- _Problem description_
Copy out each line of the material below that holds the string "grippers".

Segment Open

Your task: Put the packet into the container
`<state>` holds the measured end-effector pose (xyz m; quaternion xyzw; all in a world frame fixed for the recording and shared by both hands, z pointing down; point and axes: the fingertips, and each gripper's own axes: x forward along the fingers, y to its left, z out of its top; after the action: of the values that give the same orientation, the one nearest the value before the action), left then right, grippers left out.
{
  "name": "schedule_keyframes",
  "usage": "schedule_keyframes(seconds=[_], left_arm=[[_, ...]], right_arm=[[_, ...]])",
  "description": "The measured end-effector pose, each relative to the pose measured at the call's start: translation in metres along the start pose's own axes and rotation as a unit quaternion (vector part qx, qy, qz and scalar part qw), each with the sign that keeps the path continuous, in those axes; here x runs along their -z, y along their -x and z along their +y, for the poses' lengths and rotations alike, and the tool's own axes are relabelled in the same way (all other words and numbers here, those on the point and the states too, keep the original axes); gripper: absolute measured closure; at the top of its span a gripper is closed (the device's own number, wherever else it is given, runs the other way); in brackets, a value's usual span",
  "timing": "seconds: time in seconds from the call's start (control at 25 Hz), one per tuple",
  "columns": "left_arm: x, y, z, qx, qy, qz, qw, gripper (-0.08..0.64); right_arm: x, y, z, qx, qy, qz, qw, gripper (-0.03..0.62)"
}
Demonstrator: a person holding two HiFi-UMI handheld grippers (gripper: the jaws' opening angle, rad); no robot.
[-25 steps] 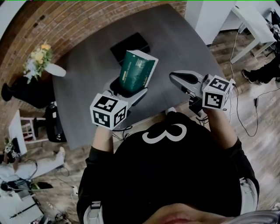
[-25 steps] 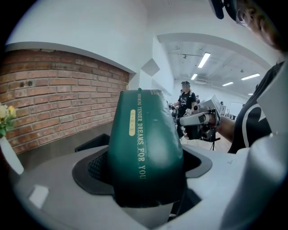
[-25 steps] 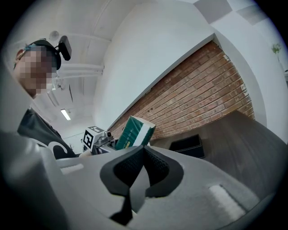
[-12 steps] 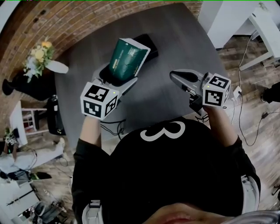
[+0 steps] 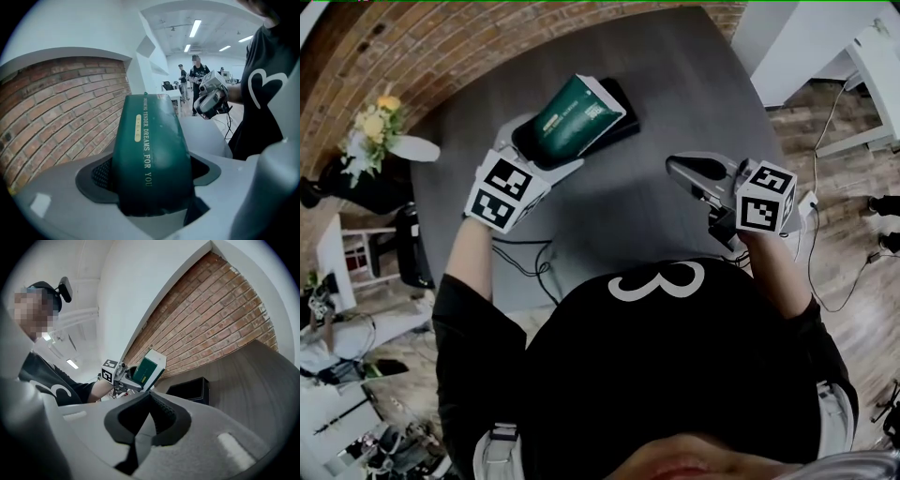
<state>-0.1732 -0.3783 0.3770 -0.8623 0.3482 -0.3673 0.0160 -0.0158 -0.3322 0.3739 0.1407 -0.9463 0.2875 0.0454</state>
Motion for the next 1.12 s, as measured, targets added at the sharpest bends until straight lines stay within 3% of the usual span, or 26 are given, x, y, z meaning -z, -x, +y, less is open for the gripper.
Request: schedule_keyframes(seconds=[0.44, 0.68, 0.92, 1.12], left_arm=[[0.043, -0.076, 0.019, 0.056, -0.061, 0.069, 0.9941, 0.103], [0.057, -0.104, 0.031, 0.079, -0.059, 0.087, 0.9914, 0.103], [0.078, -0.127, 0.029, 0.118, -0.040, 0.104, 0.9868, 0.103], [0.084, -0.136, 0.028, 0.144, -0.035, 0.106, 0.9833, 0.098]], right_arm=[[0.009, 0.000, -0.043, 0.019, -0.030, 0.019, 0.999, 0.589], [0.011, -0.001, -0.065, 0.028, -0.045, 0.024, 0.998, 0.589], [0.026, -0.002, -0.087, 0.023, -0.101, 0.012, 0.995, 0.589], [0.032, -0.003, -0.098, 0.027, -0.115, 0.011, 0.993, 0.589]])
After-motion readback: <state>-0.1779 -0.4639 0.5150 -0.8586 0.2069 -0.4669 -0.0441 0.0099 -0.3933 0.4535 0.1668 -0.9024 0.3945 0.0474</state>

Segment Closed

- _Your solution_
`<state>` holds the measured end-effector pose (xyz m; quaternion xyzw; all in a world frame fixed for the recording and shared by both hands, z pointing down; point and axes: the fingertips, and each gripper's own axes: x forward along the fingers, y to its left, z out of its top; after the action: of the values that give the same orientation, the one nearest the value before the action), left then right, grippers left out.
Demonstrator: a person holding two HiFi-UMI handheld grippers (gripper: the jaws' opening angle, rad); no robot.

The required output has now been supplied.